What is FutureGrid Rain?

Summary

FutureGrid Rain is a tool that will allow users to place customized environments like virtual clusters or IaaS frameworks onto resources. The process of raining goes beyond the services offered by existing scheduling tools due to its higher-level toolset targeting virtualized and non-virtualized resources. Rain will be able to move resources from one infrastructure to another and compare the execution of an experiment in the different supported infrastructures.

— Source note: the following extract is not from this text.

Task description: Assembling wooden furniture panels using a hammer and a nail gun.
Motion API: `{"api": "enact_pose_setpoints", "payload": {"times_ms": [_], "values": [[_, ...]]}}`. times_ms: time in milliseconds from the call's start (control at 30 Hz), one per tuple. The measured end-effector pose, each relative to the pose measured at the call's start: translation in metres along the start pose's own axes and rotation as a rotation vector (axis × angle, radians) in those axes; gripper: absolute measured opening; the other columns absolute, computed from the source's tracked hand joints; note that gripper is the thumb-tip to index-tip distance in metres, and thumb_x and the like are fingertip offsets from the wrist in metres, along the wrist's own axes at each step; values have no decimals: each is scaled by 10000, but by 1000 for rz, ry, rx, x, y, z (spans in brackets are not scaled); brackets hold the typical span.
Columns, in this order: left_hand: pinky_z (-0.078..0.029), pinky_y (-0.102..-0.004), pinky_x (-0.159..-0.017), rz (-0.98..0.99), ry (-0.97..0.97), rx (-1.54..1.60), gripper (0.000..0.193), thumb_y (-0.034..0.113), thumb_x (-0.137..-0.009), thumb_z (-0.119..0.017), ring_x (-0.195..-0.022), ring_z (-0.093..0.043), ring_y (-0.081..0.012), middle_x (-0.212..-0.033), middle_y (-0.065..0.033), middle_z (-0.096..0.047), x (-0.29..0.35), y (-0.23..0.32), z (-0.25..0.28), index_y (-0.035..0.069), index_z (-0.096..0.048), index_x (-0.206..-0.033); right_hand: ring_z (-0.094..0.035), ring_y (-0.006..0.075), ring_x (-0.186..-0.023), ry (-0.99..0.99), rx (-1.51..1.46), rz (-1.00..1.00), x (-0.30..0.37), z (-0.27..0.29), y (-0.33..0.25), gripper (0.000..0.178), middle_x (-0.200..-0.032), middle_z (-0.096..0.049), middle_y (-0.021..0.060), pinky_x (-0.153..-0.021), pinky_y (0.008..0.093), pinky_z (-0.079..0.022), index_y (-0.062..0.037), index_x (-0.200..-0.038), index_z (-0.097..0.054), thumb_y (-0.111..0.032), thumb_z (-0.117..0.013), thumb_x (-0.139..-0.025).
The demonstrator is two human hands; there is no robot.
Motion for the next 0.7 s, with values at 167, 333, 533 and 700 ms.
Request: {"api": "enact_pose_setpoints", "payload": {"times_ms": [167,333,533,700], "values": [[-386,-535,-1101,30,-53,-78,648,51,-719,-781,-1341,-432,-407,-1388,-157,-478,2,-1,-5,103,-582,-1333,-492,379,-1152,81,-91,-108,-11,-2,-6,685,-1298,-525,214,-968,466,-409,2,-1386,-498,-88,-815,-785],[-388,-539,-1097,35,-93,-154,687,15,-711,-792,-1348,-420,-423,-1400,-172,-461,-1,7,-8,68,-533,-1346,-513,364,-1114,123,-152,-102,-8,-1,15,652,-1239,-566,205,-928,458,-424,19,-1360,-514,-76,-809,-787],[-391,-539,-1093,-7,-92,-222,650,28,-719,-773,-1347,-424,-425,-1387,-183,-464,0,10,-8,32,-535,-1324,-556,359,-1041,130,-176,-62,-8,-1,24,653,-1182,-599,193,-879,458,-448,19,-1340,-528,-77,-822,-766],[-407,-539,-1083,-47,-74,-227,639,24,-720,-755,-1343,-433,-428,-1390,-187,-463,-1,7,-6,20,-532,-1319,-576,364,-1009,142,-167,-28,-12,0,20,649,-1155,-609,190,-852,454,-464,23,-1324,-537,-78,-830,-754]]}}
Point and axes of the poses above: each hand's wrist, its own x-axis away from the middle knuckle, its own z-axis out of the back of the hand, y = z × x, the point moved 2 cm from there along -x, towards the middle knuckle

In order to support Rain we need a flexible Image Management framework. Thus, Rain includes the FutureGrid Image Management framework which defines the full life cycle of the images in FutureGrid. It involves the process of creating, customizing, storing, sharing, and registering images for different FG environments. To this end, we have several components to support the different tasks involved. First, we have an Image Generation tool that creates and customizes images according to user requirements. The second component is the Image Repository, which is in charge of storing, cataloging and sharing images. The last component is an Image Registration tool, which prepares, uploads and registers images for specific environments, like HPC or cloud frameworks. It also decides if an image is secure enough to be registered or if it needs additional security tests.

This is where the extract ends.